Stored dataset items
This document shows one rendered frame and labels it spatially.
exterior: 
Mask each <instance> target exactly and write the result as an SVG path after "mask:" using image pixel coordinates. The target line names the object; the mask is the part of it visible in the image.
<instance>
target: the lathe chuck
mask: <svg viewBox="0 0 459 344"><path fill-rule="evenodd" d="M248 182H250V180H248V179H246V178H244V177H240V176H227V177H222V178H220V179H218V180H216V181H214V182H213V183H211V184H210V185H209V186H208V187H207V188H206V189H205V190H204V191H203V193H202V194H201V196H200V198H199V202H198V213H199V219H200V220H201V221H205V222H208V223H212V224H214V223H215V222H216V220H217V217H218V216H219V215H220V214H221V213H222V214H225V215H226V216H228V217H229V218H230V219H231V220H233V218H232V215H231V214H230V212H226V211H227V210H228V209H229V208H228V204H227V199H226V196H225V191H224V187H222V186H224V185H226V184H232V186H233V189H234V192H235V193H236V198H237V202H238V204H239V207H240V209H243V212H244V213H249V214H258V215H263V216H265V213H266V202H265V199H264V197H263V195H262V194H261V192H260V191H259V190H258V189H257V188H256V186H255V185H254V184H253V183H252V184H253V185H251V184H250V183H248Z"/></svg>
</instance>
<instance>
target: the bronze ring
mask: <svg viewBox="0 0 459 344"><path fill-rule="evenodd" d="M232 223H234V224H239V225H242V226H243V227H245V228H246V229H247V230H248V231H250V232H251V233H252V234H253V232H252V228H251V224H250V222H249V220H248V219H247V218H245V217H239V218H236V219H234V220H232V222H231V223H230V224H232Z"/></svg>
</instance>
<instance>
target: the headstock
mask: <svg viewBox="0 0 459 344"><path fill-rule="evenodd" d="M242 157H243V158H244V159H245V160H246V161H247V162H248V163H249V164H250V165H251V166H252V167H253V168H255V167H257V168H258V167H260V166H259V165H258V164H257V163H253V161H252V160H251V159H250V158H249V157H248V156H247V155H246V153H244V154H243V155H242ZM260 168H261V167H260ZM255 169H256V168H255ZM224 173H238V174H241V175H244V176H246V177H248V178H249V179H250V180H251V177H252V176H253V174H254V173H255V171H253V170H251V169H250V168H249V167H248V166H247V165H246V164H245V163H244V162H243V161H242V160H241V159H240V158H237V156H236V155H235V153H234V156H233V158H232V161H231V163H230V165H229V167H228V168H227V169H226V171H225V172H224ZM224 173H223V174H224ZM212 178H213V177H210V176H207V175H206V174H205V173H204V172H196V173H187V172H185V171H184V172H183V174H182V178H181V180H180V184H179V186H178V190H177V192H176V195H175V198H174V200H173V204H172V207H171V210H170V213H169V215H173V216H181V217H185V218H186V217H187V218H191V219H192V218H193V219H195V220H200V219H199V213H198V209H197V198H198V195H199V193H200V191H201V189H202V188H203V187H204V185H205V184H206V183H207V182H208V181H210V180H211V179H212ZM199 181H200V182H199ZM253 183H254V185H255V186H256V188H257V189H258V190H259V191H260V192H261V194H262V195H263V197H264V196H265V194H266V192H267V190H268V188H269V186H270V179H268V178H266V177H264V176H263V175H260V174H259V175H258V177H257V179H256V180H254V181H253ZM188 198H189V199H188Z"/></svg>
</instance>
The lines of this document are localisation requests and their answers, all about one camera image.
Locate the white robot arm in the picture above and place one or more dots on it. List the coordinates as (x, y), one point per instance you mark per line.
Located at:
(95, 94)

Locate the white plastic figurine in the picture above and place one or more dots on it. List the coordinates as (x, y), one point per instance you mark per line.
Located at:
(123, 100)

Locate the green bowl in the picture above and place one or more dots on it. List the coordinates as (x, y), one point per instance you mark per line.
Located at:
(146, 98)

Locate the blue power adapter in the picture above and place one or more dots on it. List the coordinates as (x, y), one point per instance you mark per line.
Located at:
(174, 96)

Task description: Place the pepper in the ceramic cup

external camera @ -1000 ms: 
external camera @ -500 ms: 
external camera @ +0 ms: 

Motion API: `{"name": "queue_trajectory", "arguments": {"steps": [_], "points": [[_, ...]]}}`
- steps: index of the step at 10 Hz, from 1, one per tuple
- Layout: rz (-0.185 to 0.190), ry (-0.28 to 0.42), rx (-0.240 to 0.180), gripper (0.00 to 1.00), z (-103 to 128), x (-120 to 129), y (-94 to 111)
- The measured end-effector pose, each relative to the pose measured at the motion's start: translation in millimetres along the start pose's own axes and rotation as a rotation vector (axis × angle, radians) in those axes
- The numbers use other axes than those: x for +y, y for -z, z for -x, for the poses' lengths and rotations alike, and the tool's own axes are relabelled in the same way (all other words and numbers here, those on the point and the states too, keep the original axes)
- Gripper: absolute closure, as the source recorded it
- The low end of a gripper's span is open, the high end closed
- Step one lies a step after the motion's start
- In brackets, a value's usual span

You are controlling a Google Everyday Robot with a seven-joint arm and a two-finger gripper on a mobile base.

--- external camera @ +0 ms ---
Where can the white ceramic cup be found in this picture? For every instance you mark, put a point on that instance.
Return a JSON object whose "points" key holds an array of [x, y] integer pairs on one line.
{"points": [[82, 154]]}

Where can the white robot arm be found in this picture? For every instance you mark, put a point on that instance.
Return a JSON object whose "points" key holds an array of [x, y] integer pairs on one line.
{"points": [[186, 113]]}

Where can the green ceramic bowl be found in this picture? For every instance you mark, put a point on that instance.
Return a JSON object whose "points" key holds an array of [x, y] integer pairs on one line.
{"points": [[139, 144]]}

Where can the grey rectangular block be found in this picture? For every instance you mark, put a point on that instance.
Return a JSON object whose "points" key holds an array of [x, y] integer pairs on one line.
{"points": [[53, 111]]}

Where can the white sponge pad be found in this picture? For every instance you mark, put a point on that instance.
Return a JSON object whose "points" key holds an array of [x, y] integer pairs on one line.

* _What the task requires_
Exact copies of the line with "Where can the white sponge" and of every later line in the entries make up the whole answer.

* _Result_
Where can the white sponge pad be found in this picture? For every instance you mark, put a point on that instance.
Return a JSON object whose "points" key holds an array of [x, y] integer pairs on one line.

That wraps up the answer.